За Элизой водилась привычка перебивать собеседника, но Бернадетту она слушала молча. Она держала в руках конверт, на котором было написано имя Бернадетты и номер из пяти цифр. Бернадетта не явилась на прием в центр по выявлению СПИДа, и Элиза искала ее повсюду, с тех пор как та уехала в Рухенгери. Элиза протянула ей конверт, что в нем, она не знала. Бернадетта замерла. Она спросила, что означает этот номер. Ничего, ничего он не значит. Нет, Элиза не знала результата теста. Бернадетта долго смотрела на конверт.

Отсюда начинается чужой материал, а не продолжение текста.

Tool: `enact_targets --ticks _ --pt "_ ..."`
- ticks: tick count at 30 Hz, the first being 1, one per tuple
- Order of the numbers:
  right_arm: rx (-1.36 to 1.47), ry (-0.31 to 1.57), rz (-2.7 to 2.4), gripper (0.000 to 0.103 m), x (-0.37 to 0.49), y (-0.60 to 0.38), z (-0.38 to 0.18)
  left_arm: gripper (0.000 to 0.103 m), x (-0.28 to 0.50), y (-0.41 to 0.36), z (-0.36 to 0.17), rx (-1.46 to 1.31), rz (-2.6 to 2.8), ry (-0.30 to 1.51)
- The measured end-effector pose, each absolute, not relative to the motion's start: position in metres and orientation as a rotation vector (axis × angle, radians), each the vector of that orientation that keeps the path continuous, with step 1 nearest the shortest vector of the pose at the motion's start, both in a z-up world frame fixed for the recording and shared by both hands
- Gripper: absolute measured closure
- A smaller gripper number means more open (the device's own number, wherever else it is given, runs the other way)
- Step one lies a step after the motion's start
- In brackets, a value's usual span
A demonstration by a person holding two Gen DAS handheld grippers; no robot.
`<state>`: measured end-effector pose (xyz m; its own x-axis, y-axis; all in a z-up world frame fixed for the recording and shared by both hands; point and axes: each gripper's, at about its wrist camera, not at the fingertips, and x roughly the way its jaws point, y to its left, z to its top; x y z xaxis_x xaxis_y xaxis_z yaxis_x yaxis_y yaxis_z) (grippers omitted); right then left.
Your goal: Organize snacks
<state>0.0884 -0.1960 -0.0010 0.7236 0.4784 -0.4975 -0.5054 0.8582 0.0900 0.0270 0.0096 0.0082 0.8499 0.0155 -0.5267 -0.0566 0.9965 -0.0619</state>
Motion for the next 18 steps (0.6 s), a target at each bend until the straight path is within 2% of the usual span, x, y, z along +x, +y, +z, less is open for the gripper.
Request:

– Предположим, что у меня СПИД. Тогда я должна настаивать, чтобы клиенты надевали презерватив, да? И, даже если они будут надевать его, я все равно скоро начну болеть, да? Я начну худеть, как ты мне рассказывала. У меня будет понос и температура, а потом, может быть, туберкулез и грибок во рту. Ну допустим, туберкулез я еще могу вылечить - лекарства выдают бесплатно. Грибок тоже - «Низоралом», который обойдется мне в пятнадцать клиентов. Но мне все равно не выздороветь. Грибок появится снова, температура тоже, грудь постепенно обвиснет, высохнет, как увядшие цветы. Так ведь, Элиза? У вас есть лекарства, которые могут позволить себе богатые люди, чтобы контролировать течение болезни. Ты мне о них говорила. Хорошо, тогда я буду обслуживать две-три тысячи клиентов в год и таким образом смогу покупать себе эти твои лекарства. Ты себе представляешь - еще две-три тысячи больных, чтобы вылечить одного единственного? Даже не вылечить, просто чтобы умереть позже, чтобы умереть достойно, как. ты говоришь. Но умереть - это ведь значит умереть. Вы все здесь похожи на бессмертных ангелов-хранителей, которые провожают нас под руку до смертного одра. Но, чтобы умереть, вы мне не нужны. A. сдавала анализы, потому что была влюблена, Элиза. Я мечтала. О муже и детях. В мечтах женщины нет места болезням. Элиза, я мечтала уехать, просто уехать. Не важно куда, в твой ледяной холод на твои улицы, заваленные снегом, в бедный квартал Брюсселя, на тротуары Парижа, Не важно куда, лишь бы уехать отсюда. Элиза, Валькур, вы милые люди, но вы ничем не можете помочь. Я не хочу знать, что написано в конверте. Если у меня СПИД, я умру, нет - все равно умру. Вы смотрите на нас, делаете пометки, составляете отчеты, пишете статьи. А в это время мы умираем у вас на глазах. Вы же продолжаете жить, хорошеете. Вы мне нравитесь, но не кажется ли вам, хотя бы иногда, что вы живете за счет нашей смерти?